= Aim of the exercise =
Go through the data and copy each line where the word "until" shows up.

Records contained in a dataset
══════

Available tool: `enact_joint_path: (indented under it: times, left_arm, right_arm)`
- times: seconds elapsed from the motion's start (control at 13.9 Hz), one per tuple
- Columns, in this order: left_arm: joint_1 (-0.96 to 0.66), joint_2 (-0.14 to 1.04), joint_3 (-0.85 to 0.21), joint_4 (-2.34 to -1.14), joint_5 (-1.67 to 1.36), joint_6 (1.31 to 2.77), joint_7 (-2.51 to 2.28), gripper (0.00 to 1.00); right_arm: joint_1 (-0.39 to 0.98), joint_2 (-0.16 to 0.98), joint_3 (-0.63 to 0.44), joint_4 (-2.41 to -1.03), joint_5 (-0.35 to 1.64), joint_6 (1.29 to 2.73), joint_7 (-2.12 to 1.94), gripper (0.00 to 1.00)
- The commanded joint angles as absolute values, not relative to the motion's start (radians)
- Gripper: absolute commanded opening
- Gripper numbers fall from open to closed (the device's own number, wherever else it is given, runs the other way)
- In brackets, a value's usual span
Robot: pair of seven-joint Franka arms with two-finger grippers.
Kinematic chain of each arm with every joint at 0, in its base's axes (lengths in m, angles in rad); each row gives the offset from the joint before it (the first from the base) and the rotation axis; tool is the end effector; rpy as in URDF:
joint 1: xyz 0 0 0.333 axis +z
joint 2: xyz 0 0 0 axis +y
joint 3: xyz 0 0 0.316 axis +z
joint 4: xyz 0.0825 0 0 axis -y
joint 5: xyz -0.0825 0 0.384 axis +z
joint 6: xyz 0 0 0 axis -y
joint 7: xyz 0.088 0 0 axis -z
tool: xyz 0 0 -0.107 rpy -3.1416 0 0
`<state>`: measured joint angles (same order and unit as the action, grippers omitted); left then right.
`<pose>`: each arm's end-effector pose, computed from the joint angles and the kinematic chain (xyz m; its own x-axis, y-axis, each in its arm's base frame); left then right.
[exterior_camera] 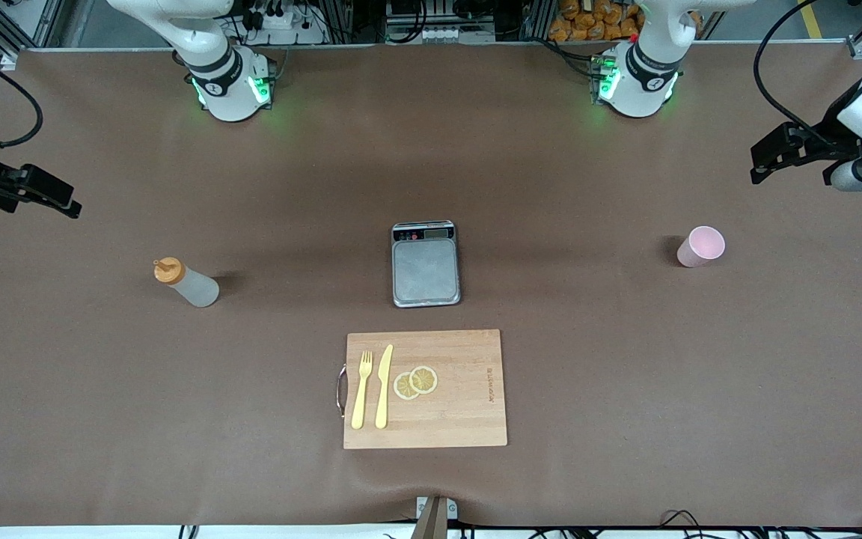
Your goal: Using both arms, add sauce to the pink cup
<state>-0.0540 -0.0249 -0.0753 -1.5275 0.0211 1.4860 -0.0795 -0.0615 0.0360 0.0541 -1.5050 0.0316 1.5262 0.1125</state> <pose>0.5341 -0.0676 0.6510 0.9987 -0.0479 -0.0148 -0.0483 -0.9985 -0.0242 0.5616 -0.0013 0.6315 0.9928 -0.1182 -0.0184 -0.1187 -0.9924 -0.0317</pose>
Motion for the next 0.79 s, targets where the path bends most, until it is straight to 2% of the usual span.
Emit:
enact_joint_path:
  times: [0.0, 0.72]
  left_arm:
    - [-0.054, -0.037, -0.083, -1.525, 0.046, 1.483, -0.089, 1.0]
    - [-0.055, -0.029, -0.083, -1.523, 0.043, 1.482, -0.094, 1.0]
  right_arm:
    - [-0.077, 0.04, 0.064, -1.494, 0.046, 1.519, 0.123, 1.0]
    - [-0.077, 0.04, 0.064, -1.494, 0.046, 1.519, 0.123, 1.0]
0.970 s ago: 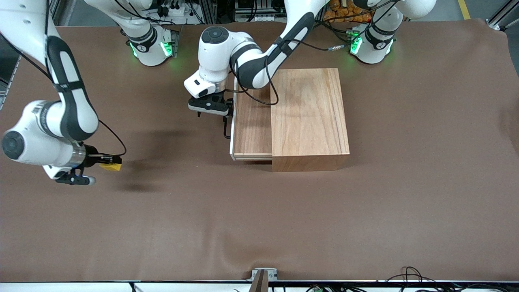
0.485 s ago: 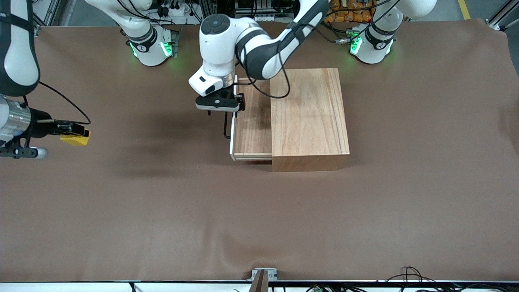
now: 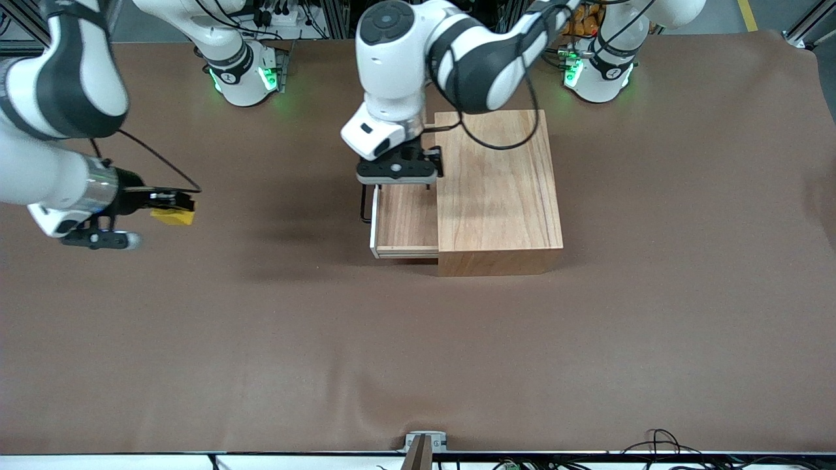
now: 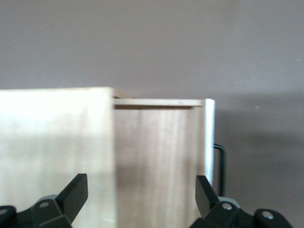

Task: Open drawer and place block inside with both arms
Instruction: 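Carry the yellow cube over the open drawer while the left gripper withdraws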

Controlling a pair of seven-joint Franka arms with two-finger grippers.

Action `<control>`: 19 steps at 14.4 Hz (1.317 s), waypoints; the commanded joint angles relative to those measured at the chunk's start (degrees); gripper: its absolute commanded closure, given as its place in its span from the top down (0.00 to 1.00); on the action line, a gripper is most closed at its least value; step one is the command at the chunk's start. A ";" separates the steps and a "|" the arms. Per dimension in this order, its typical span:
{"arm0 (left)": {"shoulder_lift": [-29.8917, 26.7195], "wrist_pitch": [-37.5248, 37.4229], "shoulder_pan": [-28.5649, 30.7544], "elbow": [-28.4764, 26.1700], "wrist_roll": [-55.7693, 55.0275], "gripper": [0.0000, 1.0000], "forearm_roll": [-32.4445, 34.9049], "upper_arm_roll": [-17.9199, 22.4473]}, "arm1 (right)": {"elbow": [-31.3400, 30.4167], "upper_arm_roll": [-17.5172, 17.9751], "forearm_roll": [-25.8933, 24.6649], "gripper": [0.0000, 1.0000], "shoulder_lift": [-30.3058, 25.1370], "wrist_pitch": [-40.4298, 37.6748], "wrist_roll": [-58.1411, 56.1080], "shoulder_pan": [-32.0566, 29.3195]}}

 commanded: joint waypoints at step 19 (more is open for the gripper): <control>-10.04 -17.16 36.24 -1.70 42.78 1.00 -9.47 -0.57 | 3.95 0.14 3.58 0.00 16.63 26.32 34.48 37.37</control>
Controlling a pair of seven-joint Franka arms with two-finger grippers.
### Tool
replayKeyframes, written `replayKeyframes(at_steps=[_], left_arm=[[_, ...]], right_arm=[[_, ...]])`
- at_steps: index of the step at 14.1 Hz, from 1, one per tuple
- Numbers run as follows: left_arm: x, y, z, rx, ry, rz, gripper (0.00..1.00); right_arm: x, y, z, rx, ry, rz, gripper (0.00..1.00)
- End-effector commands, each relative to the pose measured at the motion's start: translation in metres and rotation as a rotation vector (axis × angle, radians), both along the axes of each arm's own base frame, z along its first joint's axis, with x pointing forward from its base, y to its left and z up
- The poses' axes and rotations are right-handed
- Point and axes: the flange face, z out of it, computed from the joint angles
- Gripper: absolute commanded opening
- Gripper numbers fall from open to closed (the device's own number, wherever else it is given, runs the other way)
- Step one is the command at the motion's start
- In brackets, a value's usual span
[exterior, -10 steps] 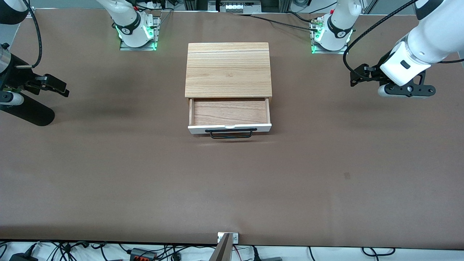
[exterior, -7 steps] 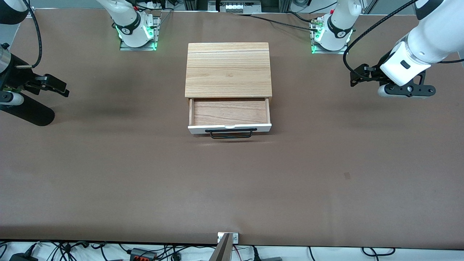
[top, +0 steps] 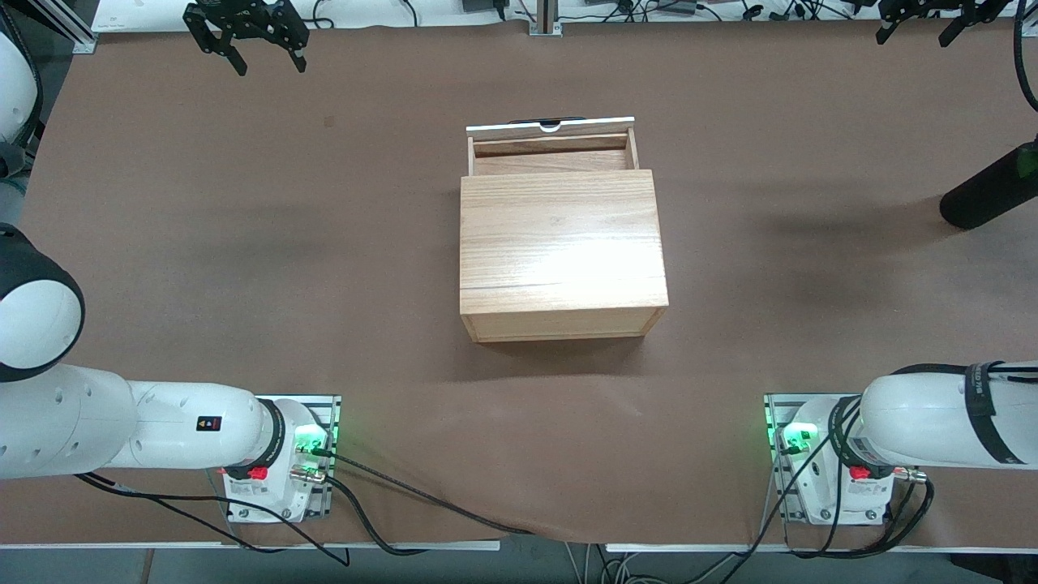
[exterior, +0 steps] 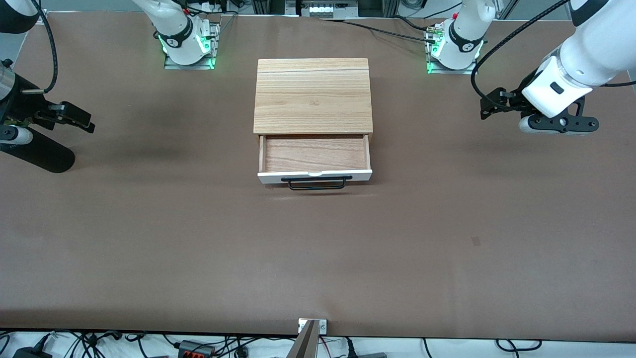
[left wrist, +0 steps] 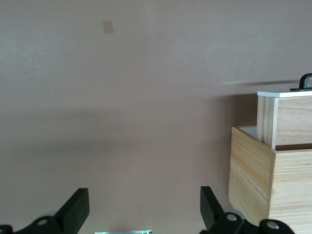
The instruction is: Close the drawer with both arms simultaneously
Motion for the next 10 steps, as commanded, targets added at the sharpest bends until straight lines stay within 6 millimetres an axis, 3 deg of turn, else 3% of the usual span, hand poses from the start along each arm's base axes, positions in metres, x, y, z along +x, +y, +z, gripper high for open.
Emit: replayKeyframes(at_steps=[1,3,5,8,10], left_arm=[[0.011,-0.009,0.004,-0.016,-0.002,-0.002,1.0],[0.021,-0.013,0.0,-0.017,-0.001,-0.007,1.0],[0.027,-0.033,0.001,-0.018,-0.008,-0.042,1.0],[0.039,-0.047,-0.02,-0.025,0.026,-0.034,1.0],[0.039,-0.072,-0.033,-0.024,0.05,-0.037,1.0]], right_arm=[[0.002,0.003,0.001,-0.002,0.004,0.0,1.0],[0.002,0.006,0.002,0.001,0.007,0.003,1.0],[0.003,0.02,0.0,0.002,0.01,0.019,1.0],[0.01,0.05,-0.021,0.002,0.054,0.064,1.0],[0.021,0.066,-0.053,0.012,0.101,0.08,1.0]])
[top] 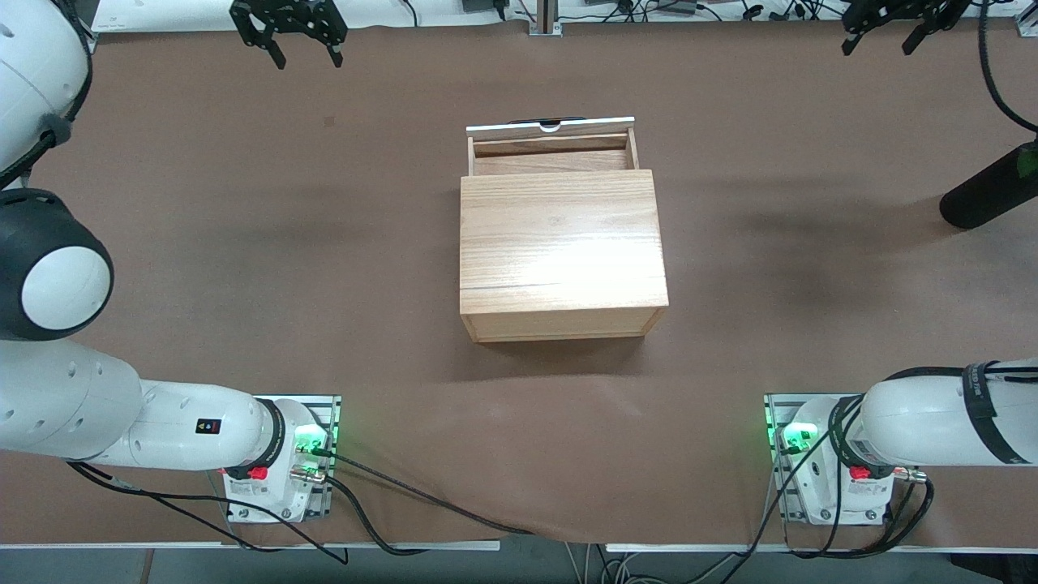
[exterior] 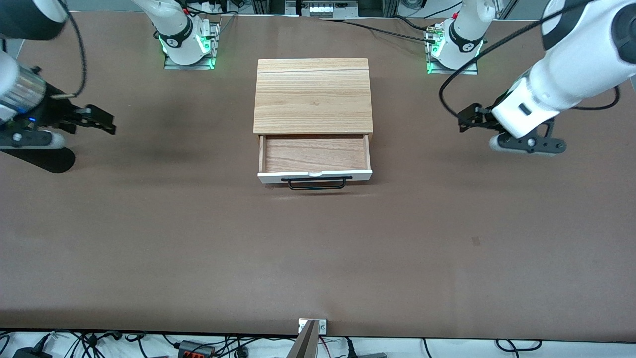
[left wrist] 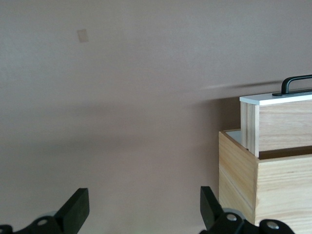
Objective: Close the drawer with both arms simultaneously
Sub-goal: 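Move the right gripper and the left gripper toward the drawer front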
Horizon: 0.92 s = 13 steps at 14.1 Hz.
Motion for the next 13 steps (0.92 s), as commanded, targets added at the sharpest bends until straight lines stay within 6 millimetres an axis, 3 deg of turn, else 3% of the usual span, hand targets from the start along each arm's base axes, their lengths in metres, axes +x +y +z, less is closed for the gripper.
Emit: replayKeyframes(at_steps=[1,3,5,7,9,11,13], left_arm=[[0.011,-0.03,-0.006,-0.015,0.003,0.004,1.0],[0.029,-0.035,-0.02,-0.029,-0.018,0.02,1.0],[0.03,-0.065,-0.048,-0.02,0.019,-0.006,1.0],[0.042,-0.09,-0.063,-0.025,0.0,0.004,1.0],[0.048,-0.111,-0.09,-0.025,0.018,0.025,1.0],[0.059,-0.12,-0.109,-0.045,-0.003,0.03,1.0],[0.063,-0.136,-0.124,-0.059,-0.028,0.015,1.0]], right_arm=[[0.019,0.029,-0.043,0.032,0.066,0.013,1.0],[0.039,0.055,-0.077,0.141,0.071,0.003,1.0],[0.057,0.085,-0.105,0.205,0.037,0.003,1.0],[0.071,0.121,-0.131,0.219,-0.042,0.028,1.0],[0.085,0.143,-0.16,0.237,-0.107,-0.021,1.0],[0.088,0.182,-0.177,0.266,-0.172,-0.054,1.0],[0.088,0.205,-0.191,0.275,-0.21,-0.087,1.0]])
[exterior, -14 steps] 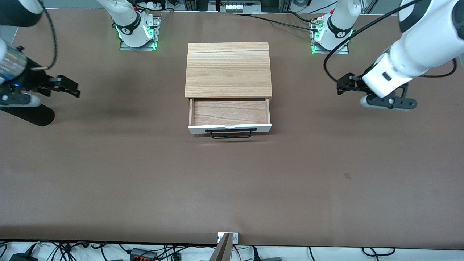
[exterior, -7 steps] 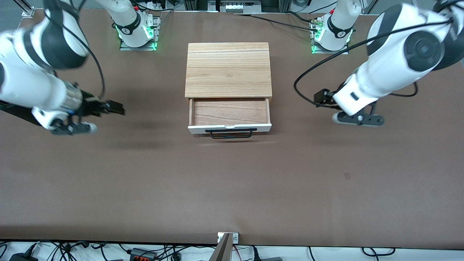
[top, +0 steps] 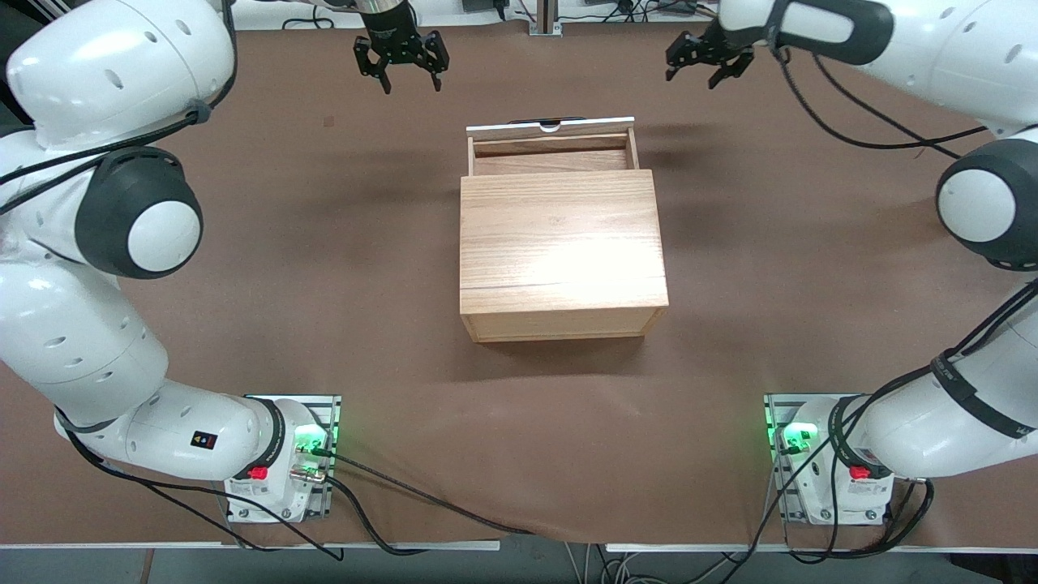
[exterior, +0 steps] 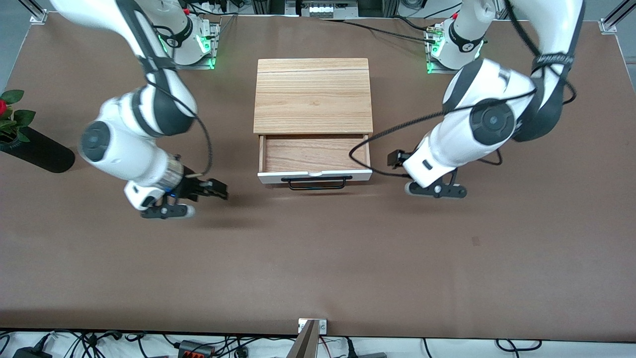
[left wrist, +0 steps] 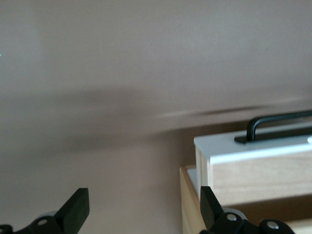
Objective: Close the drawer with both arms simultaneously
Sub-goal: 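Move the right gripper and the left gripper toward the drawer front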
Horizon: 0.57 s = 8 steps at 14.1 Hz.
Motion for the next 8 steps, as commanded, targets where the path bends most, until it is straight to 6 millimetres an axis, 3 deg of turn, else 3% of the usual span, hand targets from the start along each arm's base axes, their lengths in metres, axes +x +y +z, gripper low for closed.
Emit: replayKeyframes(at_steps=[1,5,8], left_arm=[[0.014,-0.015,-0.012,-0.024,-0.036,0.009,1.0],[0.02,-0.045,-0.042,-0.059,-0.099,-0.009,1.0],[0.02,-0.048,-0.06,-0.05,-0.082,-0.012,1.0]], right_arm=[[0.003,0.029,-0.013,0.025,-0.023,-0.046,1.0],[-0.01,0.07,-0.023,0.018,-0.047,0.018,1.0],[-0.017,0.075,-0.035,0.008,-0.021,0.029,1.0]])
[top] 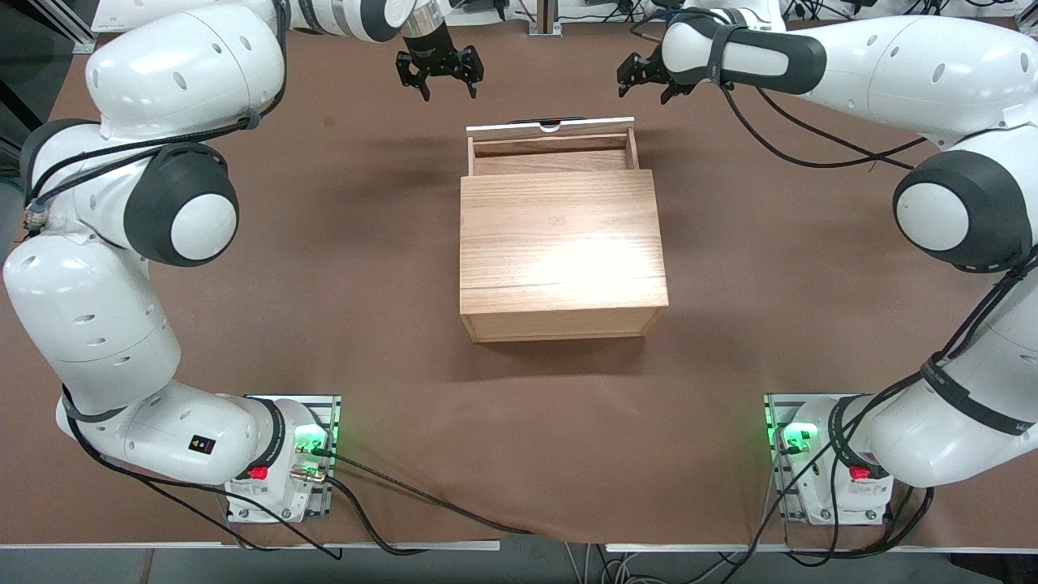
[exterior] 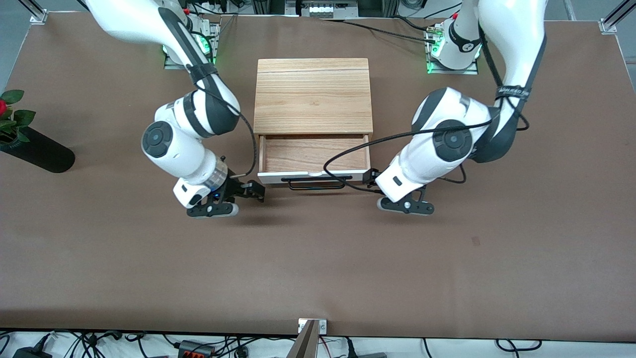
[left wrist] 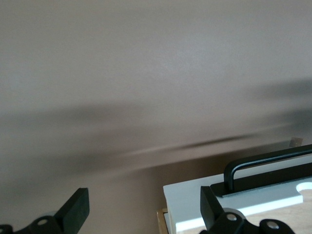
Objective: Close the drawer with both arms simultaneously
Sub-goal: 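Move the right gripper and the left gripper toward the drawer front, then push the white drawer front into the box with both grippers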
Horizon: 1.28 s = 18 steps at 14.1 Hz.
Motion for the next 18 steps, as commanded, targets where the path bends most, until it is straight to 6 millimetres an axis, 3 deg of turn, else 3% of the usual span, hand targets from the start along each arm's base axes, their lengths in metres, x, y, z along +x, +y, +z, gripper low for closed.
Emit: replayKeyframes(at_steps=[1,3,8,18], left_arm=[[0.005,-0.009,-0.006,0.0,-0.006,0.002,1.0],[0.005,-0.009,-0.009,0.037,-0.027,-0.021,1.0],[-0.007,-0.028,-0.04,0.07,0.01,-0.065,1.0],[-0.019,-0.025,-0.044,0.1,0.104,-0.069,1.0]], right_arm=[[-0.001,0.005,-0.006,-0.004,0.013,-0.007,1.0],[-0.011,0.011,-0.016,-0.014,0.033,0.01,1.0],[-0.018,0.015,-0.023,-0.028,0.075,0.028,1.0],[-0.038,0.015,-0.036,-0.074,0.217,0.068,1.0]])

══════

= Answer section =
Motion for the next 0.79 s, targets where the path bends most, until it is straight to 2% of the usual span.
Motion for the next 10 steps, as commanded, targets added at the sharpest bends until straight lines stay within 6 millimetres an axis, 3 deg of turn, else 3% of the usual span, hand poses from the start along each arm's base axes, positions in metres, x, y, z along +x, +y, +z, gripper high for open.
Motion for the next 13 steps (0.92 s), as commanded, targets added at the sharpest bends until straight lines stay within 6 millimetres an axis, 3 deg of turn, else 3% of the usual span, hand targets from the start along each arm's base axes, their lengths in metres, axes +x +y +z, less is closed for the gripper.
Motion for the next 8 steps, as commanded, targets where the path bends most, until it is straight to 6 millimetres an axis, 3 deg of turn, else 3% of the usual span, hand targets from the start along each arm's base axes, their lengths in metres, axes +x +y +z, gripper low for closed.
Motion for the next 18 steps, as commanded, targets where the path bends most, until it is straight to 6 millimetres an axis, 3 deg of turn, else 3% of the usual span, hand targets from the start along each arm's base axes, their lengths in metres, x, y, z along +x, +y, +z, gripper low for closed.

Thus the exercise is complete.